PROBLEM TO SOLVE - Look through the lines below for the word "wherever", and copy every line that has it.

-*-

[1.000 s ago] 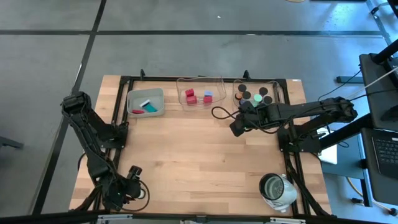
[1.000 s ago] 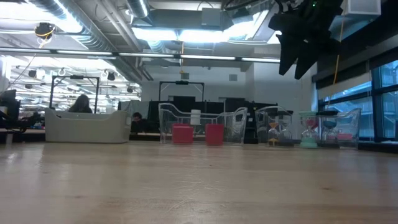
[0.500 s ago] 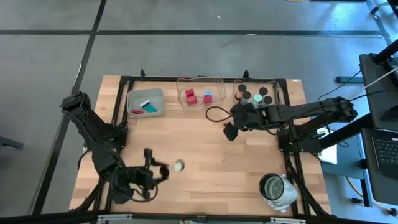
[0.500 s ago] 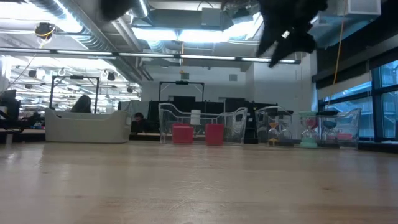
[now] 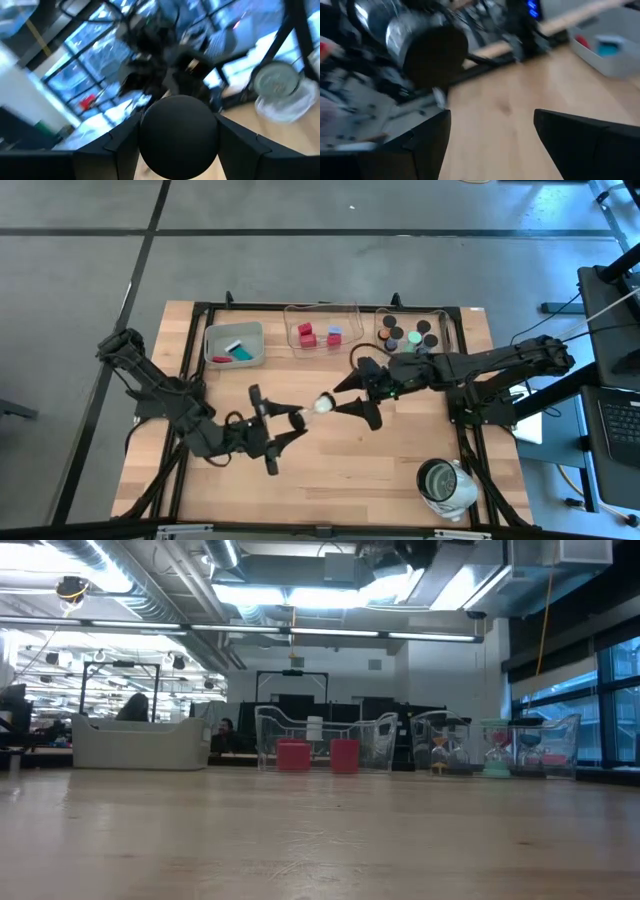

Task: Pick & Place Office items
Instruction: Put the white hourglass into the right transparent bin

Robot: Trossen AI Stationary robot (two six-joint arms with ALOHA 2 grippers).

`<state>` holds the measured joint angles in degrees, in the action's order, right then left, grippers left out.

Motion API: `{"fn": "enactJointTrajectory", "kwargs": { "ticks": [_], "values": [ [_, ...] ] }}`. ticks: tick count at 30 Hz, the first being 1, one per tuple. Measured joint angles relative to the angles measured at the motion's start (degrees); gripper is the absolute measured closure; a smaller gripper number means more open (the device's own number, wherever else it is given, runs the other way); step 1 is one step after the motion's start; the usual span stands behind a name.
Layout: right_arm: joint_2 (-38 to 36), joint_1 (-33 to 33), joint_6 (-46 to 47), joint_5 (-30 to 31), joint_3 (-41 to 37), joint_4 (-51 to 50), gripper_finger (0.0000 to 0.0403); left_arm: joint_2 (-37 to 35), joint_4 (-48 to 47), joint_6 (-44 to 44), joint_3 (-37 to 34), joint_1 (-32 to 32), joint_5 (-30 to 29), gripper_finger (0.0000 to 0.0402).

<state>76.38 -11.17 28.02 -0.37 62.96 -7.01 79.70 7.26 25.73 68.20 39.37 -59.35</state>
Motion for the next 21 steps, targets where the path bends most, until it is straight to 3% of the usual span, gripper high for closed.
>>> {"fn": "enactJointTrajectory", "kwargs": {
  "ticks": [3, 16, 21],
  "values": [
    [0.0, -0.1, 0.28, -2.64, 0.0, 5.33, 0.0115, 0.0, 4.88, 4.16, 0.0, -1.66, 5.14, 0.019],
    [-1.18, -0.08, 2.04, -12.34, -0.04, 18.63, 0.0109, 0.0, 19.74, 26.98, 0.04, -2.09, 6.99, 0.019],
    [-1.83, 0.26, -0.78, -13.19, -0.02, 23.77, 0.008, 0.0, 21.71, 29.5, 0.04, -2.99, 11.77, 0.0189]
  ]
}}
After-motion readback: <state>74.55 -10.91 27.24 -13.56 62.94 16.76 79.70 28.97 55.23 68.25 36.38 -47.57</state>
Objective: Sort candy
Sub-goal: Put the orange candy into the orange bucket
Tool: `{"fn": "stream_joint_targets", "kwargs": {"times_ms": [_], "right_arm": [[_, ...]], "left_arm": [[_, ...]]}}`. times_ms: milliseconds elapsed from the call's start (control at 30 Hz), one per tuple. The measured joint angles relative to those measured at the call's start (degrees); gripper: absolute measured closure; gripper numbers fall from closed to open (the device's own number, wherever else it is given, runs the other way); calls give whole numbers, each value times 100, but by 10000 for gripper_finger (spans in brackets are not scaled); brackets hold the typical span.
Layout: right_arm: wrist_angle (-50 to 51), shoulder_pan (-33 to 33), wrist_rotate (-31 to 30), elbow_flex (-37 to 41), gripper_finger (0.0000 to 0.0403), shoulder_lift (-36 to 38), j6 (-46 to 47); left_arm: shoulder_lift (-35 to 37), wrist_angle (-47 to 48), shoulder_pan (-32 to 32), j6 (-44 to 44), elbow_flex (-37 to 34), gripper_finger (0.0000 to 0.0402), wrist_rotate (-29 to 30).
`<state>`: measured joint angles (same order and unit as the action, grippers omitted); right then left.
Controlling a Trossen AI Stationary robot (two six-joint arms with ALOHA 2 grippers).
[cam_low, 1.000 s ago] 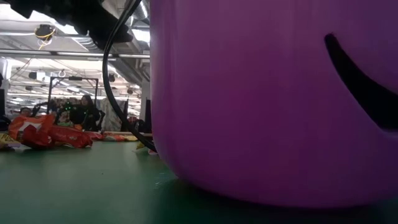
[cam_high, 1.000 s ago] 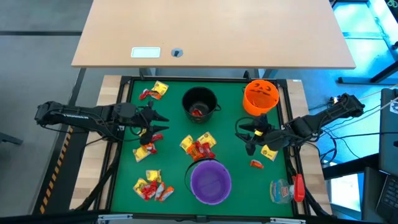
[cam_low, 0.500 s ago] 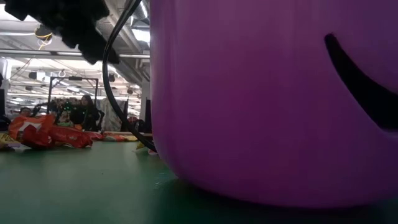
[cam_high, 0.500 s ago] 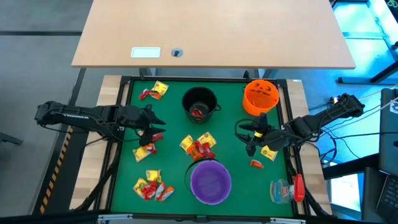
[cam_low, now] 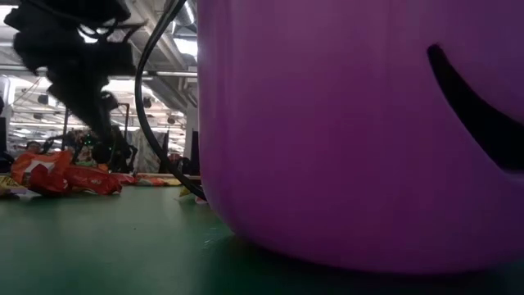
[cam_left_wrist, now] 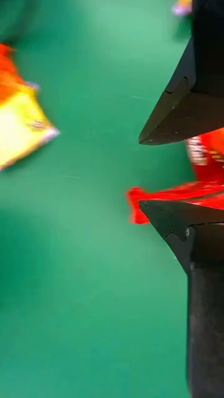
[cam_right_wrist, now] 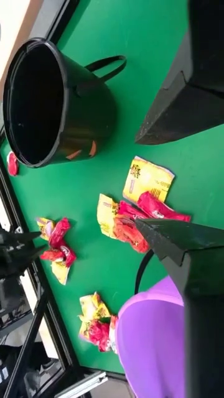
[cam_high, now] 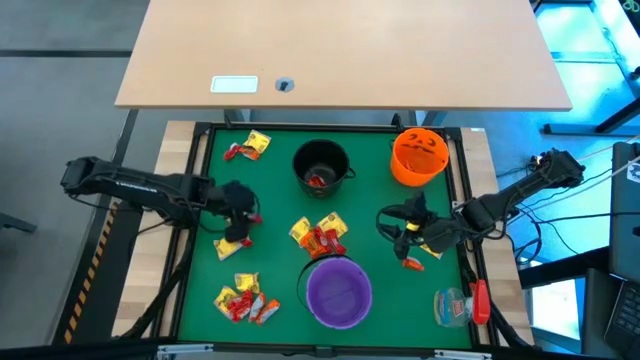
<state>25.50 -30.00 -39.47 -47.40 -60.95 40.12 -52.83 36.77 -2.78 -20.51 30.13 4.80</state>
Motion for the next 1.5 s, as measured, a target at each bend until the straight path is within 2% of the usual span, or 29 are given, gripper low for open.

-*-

ANSWER FOR THE TASK -
Motion API: `{"fn": "enactJointTrajectory", "kwargs": { "ticks": [_], "values": [ [_, ...] ] }}`. ticks: tick count at 30 Hz, the first being 1, one per tuple. Measured joint angles relative to the angles measured at the motion's start (degrees); gripper is the absolute measured closure; a smaller gripper number means more open (the device's own number, wherever else it is given, runs the other way); step 1 is one step after the motion's start; the usual span stands behind a name.
Tool: `{"fn": "stream_joint_targets", "kwargs": {"times_ms": [_], "right_arm": [[_, ...]], "left_arm": [[_, ...]]}}`. times_ms: milliseconds elapsed from the call's start (control at 30 Hz), one per tuple. The measured joint angles relative to those measured at the call's start (degrees); gripper: absolute measured closure; gripper numbers fall from closed to open (the device's own number, wherever else it is given, runs the other way); calls give whole numbers, each value times 100, but by 10000 for gripper_finger (spans in brackets are not scaled); brackets hold the typical span.

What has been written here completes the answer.